(Dataset items)
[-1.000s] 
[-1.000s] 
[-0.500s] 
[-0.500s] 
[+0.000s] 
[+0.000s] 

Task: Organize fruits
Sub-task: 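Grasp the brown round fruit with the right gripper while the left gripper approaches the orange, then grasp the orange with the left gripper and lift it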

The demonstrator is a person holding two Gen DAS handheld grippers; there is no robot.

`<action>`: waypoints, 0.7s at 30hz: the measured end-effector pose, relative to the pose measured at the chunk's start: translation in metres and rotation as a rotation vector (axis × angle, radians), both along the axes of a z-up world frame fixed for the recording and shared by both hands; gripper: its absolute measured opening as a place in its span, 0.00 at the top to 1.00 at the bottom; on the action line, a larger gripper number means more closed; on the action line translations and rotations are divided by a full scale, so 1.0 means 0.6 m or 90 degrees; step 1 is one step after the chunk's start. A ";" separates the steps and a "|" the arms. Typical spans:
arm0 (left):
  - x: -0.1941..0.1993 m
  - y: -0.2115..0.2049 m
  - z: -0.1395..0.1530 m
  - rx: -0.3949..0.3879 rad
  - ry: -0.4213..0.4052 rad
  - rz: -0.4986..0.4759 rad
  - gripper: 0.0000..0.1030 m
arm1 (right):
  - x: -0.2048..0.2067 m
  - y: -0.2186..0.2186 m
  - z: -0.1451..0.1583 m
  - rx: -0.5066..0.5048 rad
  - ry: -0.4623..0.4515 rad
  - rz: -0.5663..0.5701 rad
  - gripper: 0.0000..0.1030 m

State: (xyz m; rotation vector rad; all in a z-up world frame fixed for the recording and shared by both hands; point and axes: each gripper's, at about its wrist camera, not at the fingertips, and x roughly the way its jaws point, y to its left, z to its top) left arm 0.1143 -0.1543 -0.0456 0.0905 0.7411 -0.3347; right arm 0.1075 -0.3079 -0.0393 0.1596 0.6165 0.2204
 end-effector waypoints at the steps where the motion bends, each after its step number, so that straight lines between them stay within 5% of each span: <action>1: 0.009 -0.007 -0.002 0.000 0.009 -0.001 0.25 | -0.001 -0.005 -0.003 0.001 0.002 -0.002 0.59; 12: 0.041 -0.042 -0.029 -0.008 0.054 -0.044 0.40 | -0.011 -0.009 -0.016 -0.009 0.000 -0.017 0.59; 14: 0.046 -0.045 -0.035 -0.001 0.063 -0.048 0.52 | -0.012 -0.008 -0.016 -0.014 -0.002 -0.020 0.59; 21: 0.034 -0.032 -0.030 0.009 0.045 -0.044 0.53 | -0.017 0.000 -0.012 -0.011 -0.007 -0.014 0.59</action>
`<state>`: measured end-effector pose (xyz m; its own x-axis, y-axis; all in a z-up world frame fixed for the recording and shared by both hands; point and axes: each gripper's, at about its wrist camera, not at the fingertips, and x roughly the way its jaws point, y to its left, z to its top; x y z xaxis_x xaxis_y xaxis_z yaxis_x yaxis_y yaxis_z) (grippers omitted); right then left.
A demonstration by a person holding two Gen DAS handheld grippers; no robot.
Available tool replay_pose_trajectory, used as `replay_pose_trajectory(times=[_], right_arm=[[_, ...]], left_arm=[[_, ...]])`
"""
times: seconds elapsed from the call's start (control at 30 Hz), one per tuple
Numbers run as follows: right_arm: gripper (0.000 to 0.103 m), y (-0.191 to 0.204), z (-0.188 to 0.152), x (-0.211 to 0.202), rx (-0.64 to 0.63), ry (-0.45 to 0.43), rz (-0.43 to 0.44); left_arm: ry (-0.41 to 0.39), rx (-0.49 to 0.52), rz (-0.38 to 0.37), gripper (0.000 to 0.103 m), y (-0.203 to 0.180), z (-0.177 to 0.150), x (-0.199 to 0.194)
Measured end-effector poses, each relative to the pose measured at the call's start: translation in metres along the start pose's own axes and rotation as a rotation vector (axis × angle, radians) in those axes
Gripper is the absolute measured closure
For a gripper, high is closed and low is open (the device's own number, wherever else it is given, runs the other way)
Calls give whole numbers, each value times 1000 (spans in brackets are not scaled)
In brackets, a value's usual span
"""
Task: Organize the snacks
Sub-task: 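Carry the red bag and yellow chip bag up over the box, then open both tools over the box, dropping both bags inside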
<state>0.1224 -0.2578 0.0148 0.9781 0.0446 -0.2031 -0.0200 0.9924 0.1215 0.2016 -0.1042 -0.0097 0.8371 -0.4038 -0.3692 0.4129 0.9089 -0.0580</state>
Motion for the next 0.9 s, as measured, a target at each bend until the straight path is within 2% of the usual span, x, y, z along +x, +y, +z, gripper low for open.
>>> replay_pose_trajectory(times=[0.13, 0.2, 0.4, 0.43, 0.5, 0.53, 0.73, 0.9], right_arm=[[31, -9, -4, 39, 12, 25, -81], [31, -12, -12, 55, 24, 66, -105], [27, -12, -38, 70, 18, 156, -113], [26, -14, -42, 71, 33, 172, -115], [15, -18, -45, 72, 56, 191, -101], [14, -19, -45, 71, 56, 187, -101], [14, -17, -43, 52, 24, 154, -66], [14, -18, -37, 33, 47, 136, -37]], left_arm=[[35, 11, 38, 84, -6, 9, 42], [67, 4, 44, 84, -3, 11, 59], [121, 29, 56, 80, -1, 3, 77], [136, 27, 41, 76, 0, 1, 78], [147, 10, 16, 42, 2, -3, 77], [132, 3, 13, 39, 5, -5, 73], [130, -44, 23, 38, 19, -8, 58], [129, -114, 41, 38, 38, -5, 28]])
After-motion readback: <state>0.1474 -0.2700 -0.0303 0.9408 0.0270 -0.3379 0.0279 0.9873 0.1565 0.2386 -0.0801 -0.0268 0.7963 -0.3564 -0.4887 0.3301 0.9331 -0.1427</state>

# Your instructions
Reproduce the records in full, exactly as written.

# Task response
[-1.000s] 
[-1.000s] 
[-0.500s] 
[-0.500s] 
[+0.000s] 
[+0.000s] 

Task: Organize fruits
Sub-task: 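Grasp the brown round fruit with the right gripper while the left gripper approaches the orange, then grasp the orange with the left gripper and lift it
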
The demonstrator is a person holding two Gen DAS handheld grippers; there is no robot.

`<action>`: waypoints, 0.7s at 30hz: the measured end-effector pose, relative to the pose measured at the chunk's start: translation in metres and rotation as a rotation vector (axis × angle, radians), both along the axes of a z-up world frame fixed for the recording and shared by both hands; gripper: its absolute measured opening as a place in its span, 0.00 at the top to 1.00 at the bottom; on the action line, a larger gripper number means more closed; on the action line translations and rotations are divided by a full scale, so 1.0 means 0.6 m or 90 degrees; step 1 is one step after the chunk's start. A ";" separates the steps and a "|" the arms. Typical spans:
arm0 (left):
  - x: -0.1941..0.1993 m
  - y: -0.2115..0.2049 m
  - z: -0.1395..0.1530 m
  - rx: -0.3949..0.3879 rad
  - ry: -0.4213..0.4052 rad
  - rz: -0.4986..0.4759 rad
  - gripper: 0.0000..0.1030 m
arm1 (right):
  - x: -0.2048..0.2067 m
  - y: -0.2186..0.2186 m
  - z: -0.1451..0.1583 m
  - rx: -0.5066..0.5048 rad
  - ry: -0.4623..0.4515 rad
  - rz: -0.5663..0.5701 rad
  - gripper: 0.0000..0.1030 m

State: (xyz m; rotation vector rad; all in a z-up world frame fixed for the recording and shared by both hands; point and axes: each gripper's, at about its wrist camera, not at the fingertips, and x roughly the way its jaws point, y to its left, z to its top) left arm 0.1143 -0.1543 -0.0456 0.0905 0.7411 -0.3347; right arm 0.1075 -0.3079 -0.0393 0.1596 0.6165 0.2204
 end-effector waypoints at the steps where the motion bends, each after its step number, so that straight lines between them stay within 5% of each span: <action>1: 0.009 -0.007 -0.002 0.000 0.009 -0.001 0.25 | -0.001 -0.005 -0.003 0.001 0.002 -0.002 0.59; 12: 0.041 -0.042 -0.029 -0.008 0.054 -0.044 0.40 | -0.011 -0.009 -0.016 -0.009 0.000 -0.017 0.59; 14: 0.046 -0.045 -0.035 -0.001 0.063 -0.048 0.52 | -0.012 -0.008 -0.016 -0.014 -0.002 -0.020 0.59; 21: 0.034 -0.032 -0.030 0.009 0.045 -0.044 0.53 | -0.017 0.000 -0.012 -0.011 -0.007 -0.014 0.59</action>
`<state>`: measured end-effector pose (xyz m; its own x-axis, y-axis; all in a z-up world frame fixed for the recording and shared by both hands; point and axes: each gripper's, at about its wrist camera, not at the fingertips, and x roughly the way its jaws point, y to its left, z to its top; x y z xaxis_x xaxis_y xaxis_z yaxis_x yaxis_y yaxis_z) (grippers omitted); right then left.
A demonstration by a person holding two Gen DAS handheld grippers; no robot.
Available tool replay_pose_trajectory, used as `replay_pose_trajectory(times=[_], right_arm=[[_, ...]], left_arm=[[_, ...]])`
"""
times: seconds elapsed from the call's start (control at 30 Hz), one per tuple
Numbers run as follows: right_arm: gripper (0.000 to 0.103 m), y (-0.191 to 0.204), z (-0.188 to 0.152), x (-0.211 to 0.202), rx (-0.64 to 0.63), ry (-0.45 to 0.43), rz (-0.43 to 0.44); left_arm: ry (-0.41 to 0.39), rx (-0.49 to 0.52), rz (-0.38 to 0.37), gripper (0.000 to 0.103 m), y (-0.203 to 0.180), z (-0.177 to 0.150), x (-0.199 to 0.194)
Measured end-effector poses, each relative to the pose measured at the call's start: translation in metres along the start pose's own axes and rotation as a rotation vector (axis × angle, radians) in those axes
Gripper is the absolute measured closure
For a gripper, high is closed and low is open (the device's own number, wherever else it is given, runs the other way)
Calls give whole numbers, each value times 1000 (spans in brackets are not scaled)
In brackets, a value's usual span
"""
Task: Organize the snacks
Sub-task: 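Carry the red bag and yellow chip bag up over the box, then open both tools over the box, dropping both bags inside
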<state>0.1224 -0.2578 0.0148 0.9781 0.0446 -0.2031 -0.0200 0.9924 0.1215 0.2016 -0.1042 -0.0097 0.8371 -0.4038 -0.3692 0.4129 0.9089 -0.0580</state>
Motion for the next 0.9 s, as measured, a target at each bend until the straight path is within 2% of the usual span, x, y, z along +x, +y, +z, gripper low for open.
>>> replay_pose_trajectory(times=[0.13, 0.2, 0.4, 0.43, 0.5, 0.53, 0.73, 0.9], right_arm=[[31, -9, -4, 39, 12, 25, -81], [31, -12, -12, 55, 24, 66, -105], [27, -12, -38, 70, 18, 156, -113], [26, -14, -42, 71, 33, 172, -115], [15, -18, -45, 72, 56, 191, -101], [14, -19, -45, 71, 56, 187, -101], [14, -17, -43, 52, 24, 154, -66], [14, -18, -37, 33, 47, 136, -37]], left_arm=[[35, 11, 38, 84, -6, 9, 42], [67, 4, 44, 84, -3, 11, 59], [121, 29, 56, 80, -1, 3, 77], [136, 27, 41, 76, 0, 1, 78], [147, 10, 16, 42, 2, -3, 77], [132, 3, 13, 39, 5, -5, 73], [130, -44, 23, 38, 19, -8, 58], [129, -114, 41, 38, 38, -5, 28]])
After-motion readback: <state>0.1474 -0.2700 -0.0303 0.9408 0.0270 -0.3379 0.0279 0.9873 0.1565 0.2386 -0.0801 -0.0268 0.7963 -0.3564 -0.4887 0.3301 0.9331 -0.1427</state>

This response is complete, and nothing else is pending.